Residents can now be hit with $100 first offence fine for putting out garbage too early
dead bear

No more Mr. Nice Bear.

The District of North Vancouver will soon be handing out $100 fines instead of warnings for people who leave their garbage bins at the curb outside permitted hours.

Council voted unanimously Oct. 19 for a new regime of fines for residents who tempt bears into danger.

Under the new bylaw, residents will be dinged $100 for their first offence and $500 for subsequent offences. In the last two years, bylaw staff have issued warnings 4,234 times. Homeonwers may also be fined $250 for failing to manage bird feeders, tree fruit, compost or dirty barbecues if they are found to be attracting wildlife.

Coun. Megan Curren said she’d like to see the fine for a first offence raised to $500 – something supported by the North Shore Black Bear Society and 4,000 people who signed a petition calling for greater enforcement.

For the majority on council, warnings were too lenient and $500 was too harsh. But $100 was just right.

Coun. Jim Hanson argued the proposed fines were reasonable.

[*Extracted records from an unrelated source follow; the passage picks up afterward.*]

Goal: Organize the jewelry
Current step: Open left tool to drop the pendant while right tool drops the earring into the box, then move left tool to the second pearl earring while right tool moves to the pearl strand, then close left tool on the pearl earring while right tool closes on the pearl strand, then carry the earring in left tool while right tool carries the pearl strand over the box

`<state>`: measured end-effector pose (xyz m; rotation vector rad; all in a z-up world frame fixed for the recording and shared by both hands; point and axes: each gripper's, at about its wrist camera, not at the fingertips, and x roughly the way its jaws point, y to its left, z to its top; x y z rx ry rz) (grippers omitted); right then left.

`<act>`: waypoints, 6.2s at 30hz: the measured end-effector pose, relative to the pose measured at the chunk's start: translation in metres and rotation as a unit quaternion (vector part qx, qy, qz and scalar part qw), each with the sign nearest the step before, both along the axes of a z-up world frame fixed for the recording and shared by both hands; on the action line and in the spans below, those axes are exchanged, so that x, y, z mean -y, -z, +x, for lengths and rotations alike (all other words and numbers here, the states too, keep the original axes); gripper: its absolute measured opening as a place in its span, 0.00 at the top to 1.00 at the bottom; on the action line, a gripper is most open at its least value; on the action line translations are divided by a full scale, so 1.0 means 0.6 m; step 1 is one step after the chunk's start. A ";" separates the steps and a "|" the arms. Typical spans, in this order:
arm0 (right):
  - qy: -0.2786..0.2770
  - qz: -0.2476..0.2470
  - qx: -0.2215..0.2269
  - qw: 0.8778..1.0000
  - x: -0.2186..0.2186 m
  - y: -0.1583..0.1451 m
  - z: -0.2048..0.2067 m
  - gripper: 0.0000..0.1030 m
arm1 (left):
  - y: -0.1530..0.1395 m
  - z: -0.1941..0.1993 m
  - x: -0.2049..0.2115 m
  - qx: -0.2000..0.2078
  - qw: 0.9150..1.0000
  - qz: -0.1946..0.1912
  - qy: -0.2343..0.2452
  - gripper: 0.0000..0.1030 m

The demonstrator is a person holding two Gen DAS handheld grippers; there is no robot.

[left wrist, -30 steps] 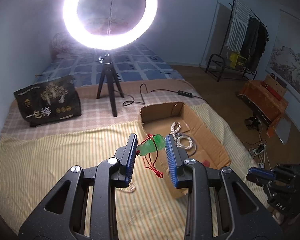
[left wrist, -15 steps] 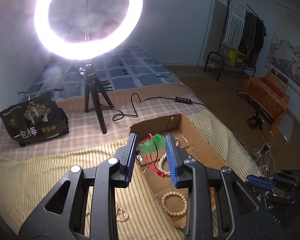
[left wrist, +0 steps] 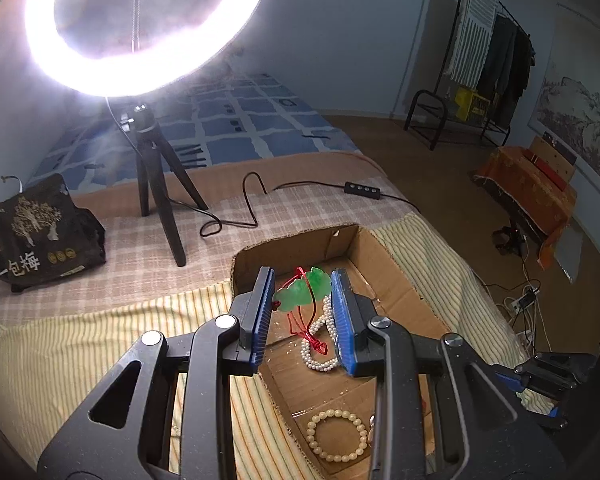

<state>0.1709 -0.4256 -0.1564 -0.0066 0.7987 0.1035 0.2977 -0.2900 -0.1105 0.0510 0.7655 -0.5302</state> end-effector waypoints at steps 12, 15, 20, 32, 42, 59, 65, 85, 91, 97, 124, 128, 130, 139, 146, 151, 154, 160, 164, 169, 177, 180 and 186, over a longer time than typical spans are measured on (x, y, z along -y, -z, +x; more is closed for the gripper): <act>0.000 0.009 -0.015 1.000 0.005 0.020 0.016 0.93 | 0.018 0.009 0.007 -0.005 1.000 0.011 -0.006 0.72; -0.002 0.008 -0.015 1.000 0.002 0.020 0.015 0.82 | 0.018 0.008 0.005 -0.003 1.000 0.012 -0.007 0.72; -0.001 0.001 -0.007 1.000 -0.003 0.015 0.009 0.55 | 0.017 0.009 0.005 -0.004 1.000 0.013 -0.007 0.64; -0.005 -0.034 0.024 0.999 -0.037 -0.002 -0.006 0.05 | -0.005 -0.013 -0.002 0.026 1.000 0.010 -0.005 0.22; -0.007 -0.038 0.037 0.999 -0.059 -0.022 -0.019 0.00 | -0.029 -0.033 -0.028 0.042 0.999 0.014 -0.007 0.22; -0.036 -0.008 0.042 0.998 -0.112 -0.072 -0.041 0.00 | -0.063 -0.085 -0.232 0.062 0.997 0.009 -0.047 0.22; -0.074 -0.011 0.038 0.996 -0.159 -0.076 -0.042 0.00 | -0.043 -0.100 -0.307 0.055 0.996 0.016 -0.063 0.22; -0.179 -0.015 -0.062 0.982 -0.300 0.047 -0.010 0.40 | 0.094 -0.101 -0.359 -0.042 0.998 0.010 -0.038 0.45; -0.170 -0.016 -0.085 0.982 -0.317 0.083 0.008 0.46 | 0.140 -0.094 -0.339 -0.066 0.997 0.018 -0.019 0.54; -0.144 -0.011 -0.098 0.985 -0.326 0.116 0.023 0.50 | 0.181 -0.080 -0.321 -0.085 0.996 0.029 -0.008 0.55; -0.069 -0.035 -0.104 0.992 -0.336 0.163 0.058 0.55 | 0.237 -0.055 -0.293 -0.072 0.994 0.079 0.000 0.86; -0.065 -0.038 -0.101 0.992 -0.340 0.164 0.067 0.55 | 0.237 -0.051 -0.302 -0.074 0.994 0.079 -0.003 0.89; -0.066 -0.041 -0.100 0.992 -0.343 0.165 0.073 0.55 | 0.238 -0.052 -0.305 -0.071 0.994 0.081 -0.004 0.89; -0.059 -0.050 -0.096 0.992 -0.348 0.172 0.099 0.55 | 0.238 -0.052 -0.327 -0.071 0.994 0.079 -0.017 0.89; -0.061 -0.040 -0.096 0.993 -0.353 0.175 0.110 0.80 | 0.235 -0.054 -0.347 -0.074 0.994 0.081 -0.029 0.89; -0.066 -0.033 -0.100 0.992 -0.352 0.168 0.105 0.95 | 0.230 -0.059 -0.360 -0.079 0.993 0.076 -0.040 0.90; -0.071 -0.023 -0.099 0.992 -0.351 0.159 0.095 0.95 | 0.225 -0.064 -0.368 -0.083 0.993 0.070 -0.046 0.90; -0.079 -0.008 -0.087 0.993 -0.350 0.130 0.068 0.95 | 0.206 -0.081 -0.383 -0.086 0.993 0.056 -0.057 0.90; -0.080 0.003 -0.072 0.994 -0.342 0.097 0.047 0.95 | 0.185 -0.097 -0.385 -0.078 0.994 0.054 -0.059 0.90; -0.080 0.010 -0.055 0.995 -0.330 0.056 0.019 0.95 | 0.154 -0.120 -0.383 -0.065 0.995 0.048 -0.057 0.90; -0.079 0.016 -0.026 0.996 -0.303 -0.014 -0.027 0.95 | 0.105 -0.153 -0.369 -0.046 0.997 0.039 -0.045 0.90; -0.076 0.014 -0.013 0.997 -0.291 -0.039 -0.043 0.95 | 0.088 -0.162 -0.363 -0.040 0.998 0.034 -0.042 0.90; -0.067 0.014 0.006 0.998 -0.257 -0.079 -0.069 0.95 | 0.060 -0.177 -0.344 -0.029 0.999 0.032 -0.031 0.90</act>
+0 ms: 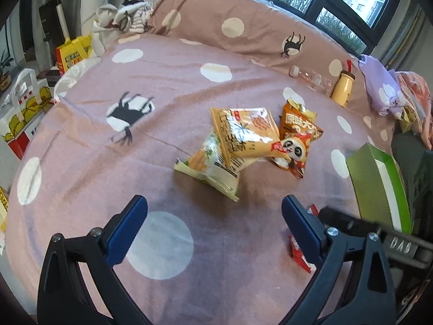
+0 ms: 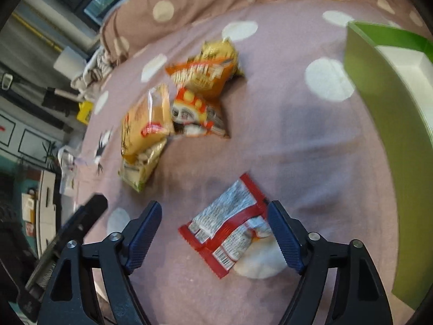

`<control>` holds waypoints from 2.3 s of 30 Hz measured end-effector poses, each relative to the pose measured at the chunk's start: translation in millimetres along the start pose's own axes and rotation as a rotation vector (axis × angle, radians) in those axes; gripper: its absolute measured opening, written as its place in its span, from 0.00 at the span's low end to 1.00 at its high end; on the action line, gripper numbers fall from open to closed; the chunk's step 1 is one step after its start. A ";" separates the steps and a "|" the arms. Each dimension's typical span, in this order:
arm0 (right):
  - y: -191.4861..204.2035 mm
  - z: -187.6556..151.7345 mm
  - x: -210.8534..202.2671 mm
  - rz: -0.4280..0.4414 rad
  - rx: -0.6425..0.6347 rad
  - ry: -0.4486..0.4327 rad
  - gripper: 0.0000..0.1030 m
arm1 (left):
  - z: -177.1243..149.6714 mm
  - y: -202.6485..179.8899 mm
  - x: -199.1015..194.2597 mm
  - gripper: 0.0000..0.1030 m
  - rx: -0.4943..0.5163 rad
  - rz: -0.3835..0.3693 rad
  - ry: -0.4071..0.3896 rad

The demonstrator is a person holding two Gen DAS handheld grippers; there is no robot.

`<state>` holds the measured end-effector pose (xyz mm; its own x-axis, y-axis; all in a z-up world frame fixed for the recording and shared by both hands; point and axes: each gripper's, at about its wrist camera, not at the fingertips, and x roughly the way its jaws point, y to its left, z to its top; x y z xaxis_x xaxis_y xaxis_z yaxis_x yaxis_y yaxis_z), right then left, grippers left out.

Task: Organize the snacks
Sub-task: 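Grasp the white red-edged snack pack with the right gripper, then carry the red-edged pack into the green-rimmed box and open the right gripper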

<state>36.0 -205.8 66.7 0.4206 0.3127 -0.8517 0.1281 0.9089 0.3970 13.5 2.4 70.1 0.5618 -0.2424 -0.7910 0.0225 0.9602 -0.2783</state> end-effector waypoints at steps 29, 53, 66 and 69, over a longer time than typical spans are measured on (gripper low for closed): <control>-25.1 3.9 32.6 0.097 0.016 0.064 0.79 | -49.8 -67.9 45.1 0.22 0.066 -0.204 0.228; -32.7 -0.4 -72.6 0.047 0.014 -0.210 0.74 | -23.3 -153.1 -7.0 0.24 0.293 -0.244 -0.044; -124.8 -1.6 -144.1 0.101 0.242 -0.411 0.74 | -27.2 -246.9 -10.1 0.25 0.444 -0.402 -0.085; -142.3 -4.7 -155.1 0.051 0.294 -0.442 0.74 | -33.8 -263.2 -6.4 0.25 0.460 -0.477 -0.058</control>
<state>-51.7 -382.3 140.8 0.7633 0.1504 -0.6283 0.3174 0.7598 0.5674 -24.0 -253.5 130.0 0.4459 -0.6603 -0.6042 0.6234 0.7136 -0.3197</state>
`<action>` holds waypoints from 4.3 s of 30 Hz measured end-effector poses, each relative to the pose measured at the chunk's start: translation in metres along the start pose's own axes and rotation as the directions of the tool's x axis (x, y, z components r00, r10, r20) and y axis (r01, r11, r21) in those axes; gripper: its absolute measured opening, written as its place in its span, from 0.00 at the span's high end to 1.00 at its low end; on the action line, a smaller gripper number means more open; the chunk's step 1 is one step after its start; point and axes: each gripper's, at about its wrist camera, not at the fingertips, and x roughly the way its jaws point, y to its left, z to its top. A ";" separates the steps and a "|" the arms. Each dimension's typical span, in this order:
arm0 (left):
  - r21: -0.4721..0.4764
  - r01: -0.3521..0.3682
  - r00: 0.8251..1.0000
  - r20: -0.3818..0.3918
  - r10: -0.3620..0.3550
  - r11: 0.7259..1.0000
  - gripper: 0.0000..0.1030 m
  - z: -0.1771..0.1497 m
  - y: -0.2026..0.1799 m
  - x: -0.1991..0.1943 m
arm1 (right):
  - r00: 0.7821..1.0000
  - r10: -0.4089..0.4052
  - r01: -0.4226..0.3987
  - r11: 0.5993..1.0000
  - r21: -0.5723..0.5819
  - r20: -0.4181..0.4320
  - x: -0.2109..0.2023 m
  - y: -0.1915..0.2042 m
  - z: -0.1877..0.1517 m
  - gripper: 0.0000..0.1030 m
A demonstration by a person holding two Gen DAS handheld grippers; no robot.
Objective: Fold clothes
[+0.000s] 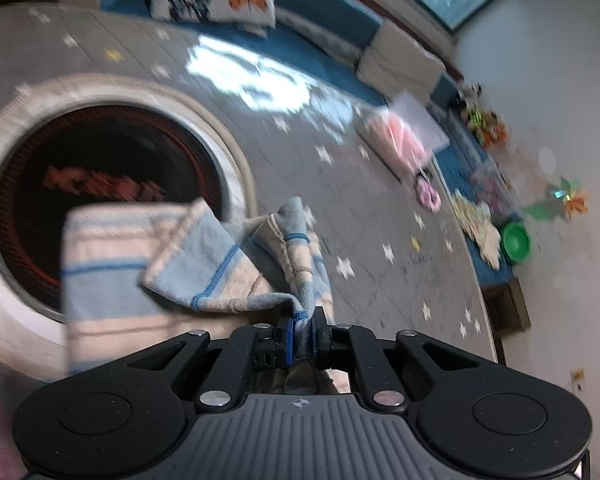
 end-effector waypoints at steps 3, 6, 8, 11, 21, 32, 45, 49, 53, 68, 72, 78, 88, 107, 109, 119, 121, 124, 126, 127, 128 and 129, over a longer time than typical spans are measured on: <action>0.025 0.019 0.999 -0.043 -0.018 1.000 0.88 -0.004 -0.004 0.015 | 1.000 -0.007 0.007 0.999 0.034 0.002 -0.001 -0.013 -0.002 0.52; 0.035 0.049 0.998 -0.051 -0.047 0.998 0.82 -0.005 -0.002 0.017 | 1.000 -0.019 0.018 0.998 0.053 0.010 -0.003 -0.023 -0.001 0.52; 0.040 0.069 0.997 -0.041 -0.068 0.997 0.81 -0.004 -0.001 0.012 | 0.999 -0.027 0.026 0.997 0.066 0.021 -0.005 -0.029 0.001 0.52; 0.069 0.087 0.996 -0.010 -0.086 0.994 0.78 -0.001 -0.002 -0.001 | 0.999 -0.031 0.028 0.995 0.095 0.032 -0.007 -0.036 0.005 0.52; 0.108 -0.005 0.998 0.070 -0.003 0.994 0.57 -0.006 0.034 -0.050 | 0.995 0.092 -0.097 0.989 0.115 0.048 0.017 -0.030 0.031 0.52; 0.106 -0.171 0.983 0.085 0.163 0.980 0.49 -0.033 0.094 -0.072 | 0.990 0.130 -0.124 0.986 0.111 -0.049 0.087 -0.016 0.043 0.67; 0.052 -0.162 0.986 0.051 0.160 0.985 0.48 -0.039 0.114 -0.059 | 0.989 0.141 -0.131 0.978 0.161 -0.051 0.093 -0.015 0.049 0.94; 0.050 -0.165 0.986 0.048 0.162 0.985 0.48 -0.039 0.116 -0.058 | 0.987 0.162 -0.163 0.973 0.162 0.018 0.072 -0.013 0.063 0.95; 0.051 -0.163 0.986 0.049 0.161 0.985 0.46 -0.039 0.117 -0.057 | 0.993 0.100 -0.108 0.981 0.163 0.055 0.067 -0.019 0.067 0.95; 0.127 -0.178 0.982 0.088 0.167 0.976 0.44 -0.032 0.095 -0.051 | 0.999 0.026 -0.033 0.987 0.156 0.044 0.077 -0.035 0.066 0.83; 0.177 -0.187 0.978 0.124 0.166 0.966 0.46 -0.022 0.080 -0.042 | 0.997 0.075 -0.078 0.990 0.114 0.032 0.090 -0.027 0.074 0.83; 0.230 -0.161 0.979 0.159 0.126 0.960 0.53 0.000 0.066 -0.022 | 0.997 0.081 -0.080 0.994 0.074 -0.014 0.121 -0.025 0.078 0.84; 0.254 -0.176 0.978 0.155 0.139 0.951 0.71 0.021 0.072 0.007 | 0.995 0.095 -0.094 0.995 0.039 -0.038 0.125 -0.028 0.083 0.85; 0.334 -0.107 0.991 0.116 0.072 0.936 0.77 0.032 0.035 0.041 | 0.992 0.120 -0.117 0.992 0.050 -0.050 0.141 -0.047 0.086 0.85; 0.323 -0.111 0.991 0.101 0.082 0.940 0.77 0.035 0.038 0.048 | 0.992 0.117 -0.114 0.992 0.057 -0.054 0.142 -0.051 0.084 0.85; 0.340 -0.120 0.990 0.107 0.089 0.933 0.77 0.034 0.033 0.046 | 0.989 0.147 -0.147 0.989 0.011 -0.022 0.125 -0.046 0.088 0.84; 0.336 -0.122 0.990 0.107 0.091 0.934 0.76 0.032 0.032 0.044 | 0.989 0.143 -0.145 0.989 -0.037 -0.042 0.124 -0.040 0.086 0.84; 0.361 -0.111 0.991 0.114 0.074 0.926 0.76 0.025 0.026 0.032 | 0.992 0.119 -0.122 0.991 -0.058 -0.045 0.119 -0.037 0.083 0.84; 0.381 -0.095 0.992 0.115 0.055 0.920 0.76 0.017 0.021 0.022 | 0.991 0.129 -0.130 0.990 -0.048 -0.027 0.107 -0.037 0.083 0.84; 0.389 -0.085 0.993 0.112 0.044 0.917 0.76 0.013 0.019 0.018 | 0.991 0.131 -0.132 0.990 -0.050 -0.021 0.101 -0.036 0.082 0.84; 0.398 -0.074 0.994 0.107 0.034 0.914 0.76 0.009 0.016 0.015 | 0.990 0.137 -0.138 0.989 -0.057 -0.016 0.095 -0.033 0.081 0.84; 0.408 -0.059 0.995 0.099 0.020 0.911 0.76 0.003 0.014 0.011 | 0.990 0.143 -0.144 0.987 -0.065 -0.015 0.090 -0.031 0.080 0.84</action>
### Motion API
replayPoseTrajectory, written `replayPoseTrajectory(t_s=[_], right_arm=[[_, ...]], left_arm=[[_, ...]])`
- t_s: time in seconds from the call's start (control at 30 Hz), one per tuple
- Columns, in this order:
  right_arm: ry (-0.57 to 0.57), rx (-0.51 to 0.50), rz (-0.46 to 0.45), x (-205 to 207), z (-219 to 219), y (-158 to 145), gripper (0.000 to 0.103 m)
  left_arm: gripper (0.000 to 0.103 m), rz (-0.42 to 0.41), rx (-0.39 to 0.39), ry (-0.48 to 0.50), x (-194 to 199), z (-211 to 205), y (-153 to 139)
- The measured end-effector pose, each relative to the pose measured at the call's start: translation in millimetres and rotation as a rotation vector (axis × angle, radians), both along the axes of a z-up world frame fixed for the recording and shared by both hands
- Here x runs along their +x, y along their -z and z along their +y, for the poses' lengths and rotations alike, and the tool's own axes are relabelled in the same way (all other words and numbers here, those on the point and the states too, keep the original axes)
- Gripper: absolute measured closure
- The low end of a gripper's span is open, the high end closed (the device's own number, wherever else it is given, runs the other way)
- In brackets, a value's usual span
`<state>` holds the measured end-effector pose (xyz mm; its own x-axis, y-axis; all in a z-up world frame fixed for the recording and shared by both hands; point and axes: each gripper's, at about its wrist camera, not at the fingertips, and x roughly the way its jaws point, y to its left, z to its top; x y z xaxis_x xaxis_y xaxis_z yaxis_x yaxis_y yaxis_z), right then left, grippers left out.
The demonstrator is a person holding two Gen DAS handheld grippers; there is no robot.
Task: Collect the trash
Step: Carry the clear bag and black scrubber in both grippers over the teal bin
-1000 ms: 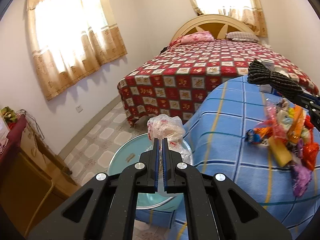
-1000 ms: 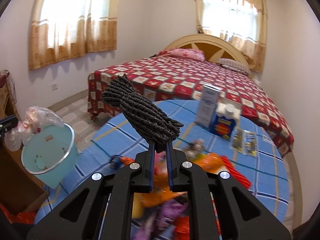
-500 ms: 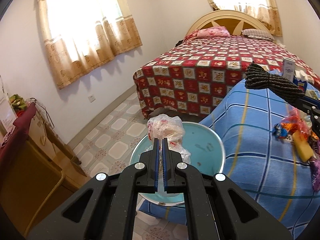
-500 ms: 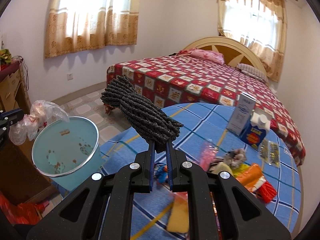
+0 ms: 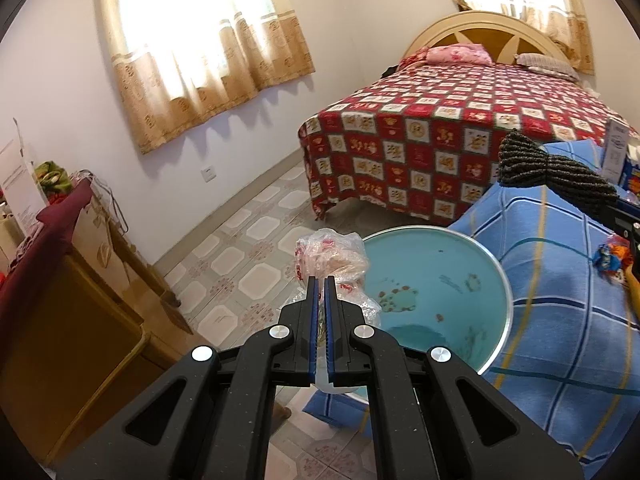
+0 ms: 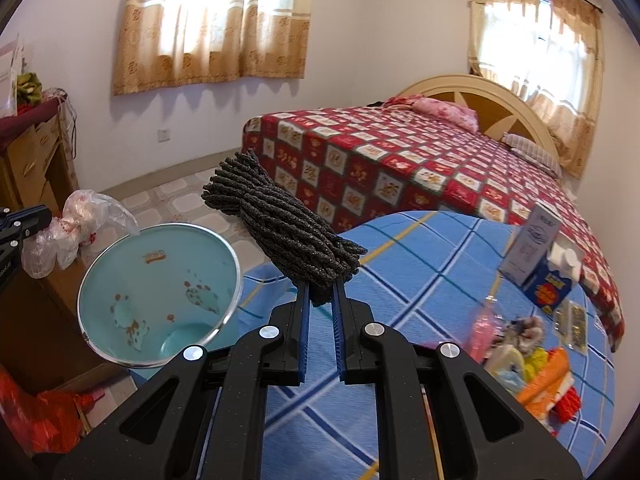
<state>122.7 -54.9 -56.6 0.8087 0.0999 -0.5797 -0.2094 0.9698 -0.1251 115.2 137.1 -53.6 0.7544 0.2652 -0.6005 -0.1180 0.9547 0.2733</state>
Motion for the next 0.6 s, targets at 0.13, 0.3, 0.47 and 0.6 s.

“What the community wants is for us to be safe for the bears so that the bears aren't dying, but also safe for people. There are a lot of residents of our community that don't want a lot of bears wandering around and feel intimidated by bears so I do believe these are reasonable measures in order to try to reduce attractants,” he said.

Council spent most of the discussion focused on how the new rules should be communicated to the general public. Currently, the plan is to mail a letter to every household in the district, but Coun. Lisa Muri called for a neon green sticker with the new rules to be placed on every single garbage tote.

“Certainly we want the community to know that we're making this change. We don't want anybody to be caught off guard,” she said. “The best way is stickering those cans because people have to look at them every single week.”

Coun. Betty Forbes questioned whether the district had enough staff power to make good on the threat of enforcement, especially the parts that don’t relate to garbage.

“A bylaw is only as good as its enforcement,” she said. “Maybe we shouldn't say things if we can't do them.”

Bylaw officers won’t be patrolling backyards looking for greasy barbecues and windfall fruit, said Gavin Joyce, general manager of engineering, parks and facilities for the district, but staff will be able to issue fines for them when there is a problem bear in the neighbourhood.

Only Mayor Mike Little suggested the changes were ultimately not needed – although he did vote in favour of them.

“I know that it's not a popular position at a time like this where we've had two bears shot in the community in the last a while, but the regime that we have in place has been very effective at reducing the numbers [of bears killed],” he said. “From the number of people who get warnings, 90 per cent of them don't have a recidivism issue that we have to respond to. Of the ones that get $100-tickets, 90 per cent of them don't have a second offence.”

Council must still vote on the changes one final time before they can take effect. That is expected to happen in November, at which time there will be a final month-long grace period before bylaw officers break out the ticket books.